Source: Eliška Stodolová
We are therefore moving to Krč by car to see how the soup is distributed. We arrive a little earlier than the soup truck, so we wait in the car. “Otherwise they would have attacked us right away,” says Arnošt with a laugh. When social workers arrive with soup and coffee, we also get out of the car. Homeless people communicate in a friendly manner, but they usually don’t want to be in photos with their faces. “That’s not the kind of publicity I want,” says one of the customers who came in for a coffee.
Their stories are different. Some live in tents a short distance from the station, where hot soup and pastries are provided. Others have accommodation, but after paying the rent they have nothing else to do. “I live from temporary jobs. My parents recently died, so I’m trying to get by,” says another client.
distribution of coffee, soup, clothing and medical services in the field in Prague’s KrčSource: Diary/Eliška StodolováAnother has experience of being in prison. “I like to fight,” he says, adding that he himself now lives in a community of about ten homeless people in tents not far away.
In the community, they also take care of a dog that runs freely among the clients. “He’s better off than we are,” says the man, pointing to the feed he’s made for him.
Minor injuries and minor pains are treated by a doctor on site
A doctor is also present in the field, who provides basic care from minor injuries to the provision of Ibalgins for minor pains. He communicates with clients in a friendly manner and tries to find out from them during the conversation what is really bothering them.
In the meantime, Arnošt handles a lot of phone calls, forwards contacts, advises clients. “Sometimes it ends well, but it’s a vicious cycle. We are still dealing with doctor’s visits, issuing documents, handing out leaflets and offering help,” he concludes. The field work of the workers takes place every day from 8 am to 4:30 pm.

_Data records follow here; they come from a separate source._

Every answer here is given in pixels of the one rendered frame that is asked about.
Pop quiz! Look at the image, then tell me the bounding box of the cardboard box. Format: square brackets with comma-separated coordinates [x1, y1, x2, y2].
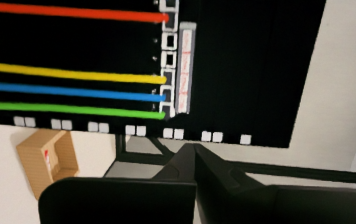
[16, 130, 80, 201]

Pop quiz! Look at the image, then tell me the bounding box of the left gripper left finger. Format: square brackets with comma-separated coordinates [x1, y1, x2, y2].
[37, 143, 197, 224]

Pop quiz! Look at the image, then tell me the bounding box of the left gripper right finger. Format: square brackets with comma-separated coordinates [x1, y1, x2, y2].
[193, 143, 356, 224]

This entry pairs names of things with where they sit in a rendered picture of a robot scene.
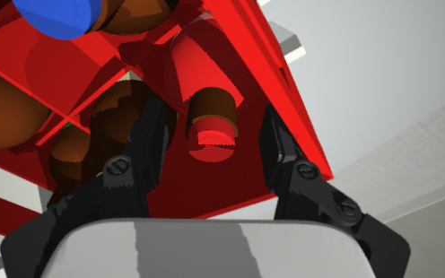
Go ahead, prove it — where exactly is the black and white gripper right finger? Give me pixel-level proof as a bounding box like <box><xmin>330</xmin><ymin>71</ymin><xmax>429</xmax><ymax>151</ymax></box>
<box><xmin>258</xmin><ymin>102</ymin><xmax>411</xmax><ymax>278</ymax></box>

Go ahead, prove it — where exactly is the brown bottle with green cap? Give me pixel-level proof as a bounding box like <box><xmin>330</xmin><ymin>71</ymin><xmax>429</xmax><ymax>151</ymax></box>
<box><xmin>47</xmin><ymin>121</ymin><xmax>102</xmax><ymax>209</ymax></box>

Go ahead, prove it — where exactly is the brown bottle with cream cap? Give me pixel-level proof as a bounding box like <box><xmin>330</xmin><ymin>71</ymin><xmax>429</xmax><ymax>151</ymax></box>
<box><xmin>90</xmin><ymin>70</ymin><xmax>179</xmax><ymax>178</ymax></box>

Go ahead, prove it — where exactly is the brown bottle with blue cap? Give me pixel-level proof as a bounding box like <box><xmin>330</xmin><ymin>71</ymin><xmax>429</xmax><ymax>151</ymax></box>
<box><xmin>0</xmin><ymin>75</ymin><xmax>54</xmax><ymax>149</ymax></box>
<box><xmin>13</xmin><ymin>0</ymin><xmax>179</xmax><ymax>40</ymax></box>

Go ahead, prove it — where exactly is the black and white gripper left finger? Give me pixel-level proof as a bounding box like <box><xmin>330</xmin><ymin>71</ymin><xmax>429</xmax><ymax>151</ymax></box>
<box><xmin>0</xmin><ymin>98</ymin><xmax>169</xmax><ymax>278</ymax></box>

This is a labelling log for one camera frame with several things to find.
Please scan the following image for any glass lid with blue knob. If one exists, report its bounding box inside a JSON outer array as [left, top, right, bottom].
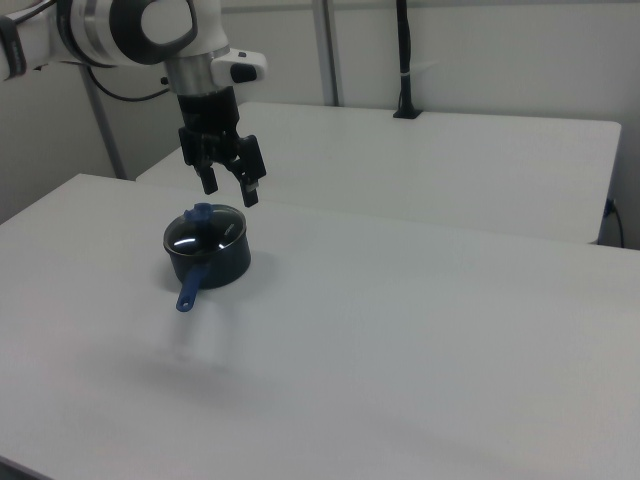
[[164, 201, 246, 256]]

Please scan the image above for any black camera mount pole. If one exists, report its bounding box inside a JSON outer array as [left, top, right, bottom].
[[392, 0, 424, 120]]

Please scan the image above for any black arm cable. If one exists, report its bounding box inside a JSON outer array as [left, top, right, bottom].
[[85, 64, 172, 102]]

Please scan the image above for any black cable with blue plug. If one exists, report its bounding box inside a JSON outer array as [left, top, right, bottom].
[[603, 197, 626, 248]]

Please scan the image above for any grey wall panel post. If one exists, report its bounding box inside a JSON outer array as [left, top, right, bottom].
[[312, 0, 347, 107], [79, 63, 127, 180]]

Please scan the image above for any white table with grey edge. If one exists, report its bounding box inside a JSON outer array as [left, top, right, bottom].
[[135, 101, 623, 246]]

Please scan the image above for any dark saucepan with blue handle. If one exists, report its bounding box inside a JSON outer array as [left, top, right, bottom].
[[162, 203, 252, 314]]

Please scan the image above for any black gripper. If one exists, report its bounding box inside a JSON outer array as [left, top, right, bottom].
[[176, 85, 268, 208]]

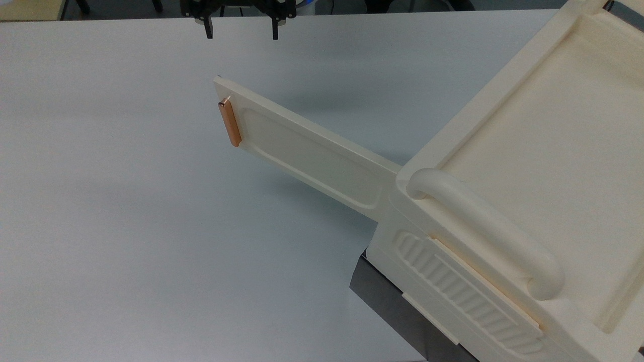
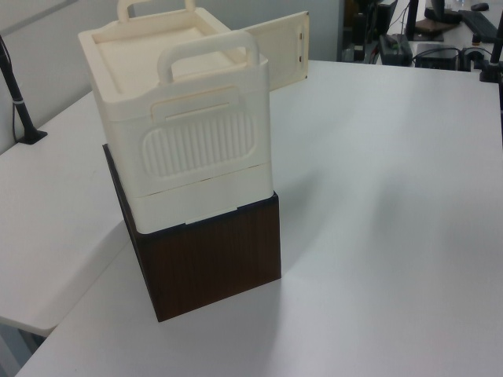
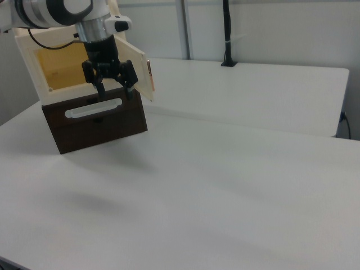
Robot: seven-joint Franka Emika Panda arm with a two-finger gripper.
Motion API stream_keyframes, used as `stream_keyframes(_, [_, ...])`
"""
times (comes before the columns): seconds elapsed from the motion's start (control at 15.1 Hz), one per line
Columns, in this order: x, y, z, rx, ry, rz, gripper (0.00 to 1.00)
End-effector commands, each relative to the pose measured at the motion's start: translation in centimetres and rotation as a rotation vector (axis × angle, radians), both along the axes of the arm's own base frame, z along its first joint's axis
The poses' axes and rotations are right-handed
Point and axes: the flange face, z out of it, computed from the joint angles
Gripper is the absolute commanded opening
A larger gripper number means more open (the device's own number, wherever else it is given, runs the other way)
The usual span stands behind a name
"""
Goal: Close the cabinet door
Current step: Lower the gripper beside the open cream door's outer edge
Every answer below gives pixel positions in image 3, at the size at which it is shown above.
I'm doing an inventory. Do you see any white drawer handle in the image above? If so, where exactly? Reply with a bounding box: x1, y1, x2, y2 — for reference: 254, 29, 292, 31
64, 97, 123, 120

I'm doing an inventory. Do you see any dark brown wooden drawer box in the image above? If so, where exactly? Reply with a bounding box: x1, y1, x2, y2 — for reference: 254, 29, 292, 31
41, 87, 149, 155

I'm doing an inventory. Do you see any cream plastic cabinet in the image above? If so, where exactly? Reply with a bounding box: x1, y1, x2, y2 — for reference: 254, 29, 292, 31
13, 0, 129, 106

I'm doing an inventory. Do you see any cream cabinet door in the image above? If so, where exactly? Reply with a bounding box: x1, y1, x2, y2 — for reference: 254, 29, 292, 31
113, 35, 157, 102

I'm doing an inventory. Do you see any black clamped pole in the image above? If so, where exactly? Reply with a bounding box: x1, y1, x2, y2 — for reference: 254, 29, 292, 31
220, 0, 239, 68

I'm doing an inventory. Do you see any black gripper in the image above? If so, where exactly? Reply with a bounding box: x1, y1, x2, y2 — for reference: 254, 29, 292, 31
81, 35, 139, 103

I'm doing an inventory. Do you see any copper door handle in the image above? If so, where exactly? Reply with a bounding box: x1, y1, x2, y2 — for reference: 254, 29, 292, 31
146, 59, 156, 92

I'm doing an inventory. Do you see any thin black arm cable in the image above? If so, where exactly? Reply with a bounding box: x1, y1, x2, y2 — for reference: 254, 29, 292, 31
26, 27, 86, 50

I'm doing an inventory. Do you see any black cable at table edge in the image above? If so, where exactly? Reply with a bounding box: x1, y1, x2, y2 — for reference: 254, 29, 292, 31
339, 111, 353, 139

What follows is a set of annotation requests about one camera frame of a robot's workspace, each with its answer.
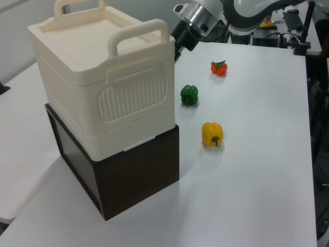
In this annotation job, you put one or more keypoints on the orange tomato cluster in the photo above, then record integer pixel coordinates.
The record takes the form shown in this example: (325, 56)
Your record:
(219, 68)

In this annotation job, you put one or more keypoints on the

Verbal aggression is here on a daily basis, says a doctor who treats homeless people
But they often help even in the evening if the phone rings or if assistance is needed. Arnošt drops me off at Kačerov in Prague. But his work does not end that day. He is heading straight to South City, where he continues to help homeless people.
Winter projects for homeless people in Prague
Since November, the Salvation Army has launched the 8th year of the Nocleženka project, thanks to which the public can help homeless people during the winter. By purchasing the so-called nightclothes worth CZK 100 the donor will provide a homeless person not only with a night in the warmth of the Salvation Army hostel, but also with soup and pastry, a hot drink, the opportunity to take a shower, carry out personal hygiene, a health check-up, treatment at a general practitioner’s office and, last but not least, the opportunity to talk to a social worker , which is a very important part in solving a complex life situation.
The Salvation Army expects higher interest in its services this year. This is influenced by rising energy or food prices. He is also expecting more interest in his hostels. This year, in addition to the hostel in Holešovice, she also opened a second one in Malešice. Last year, 462 people came to their hostel in Prague.
Places in the dormitory are also offered by the Archdiocesan Charity of Prague or, for example, by the Hermes ship, which is in operation for free from 7:30 p.m. to 6:30 a.m. from Monday to Friday.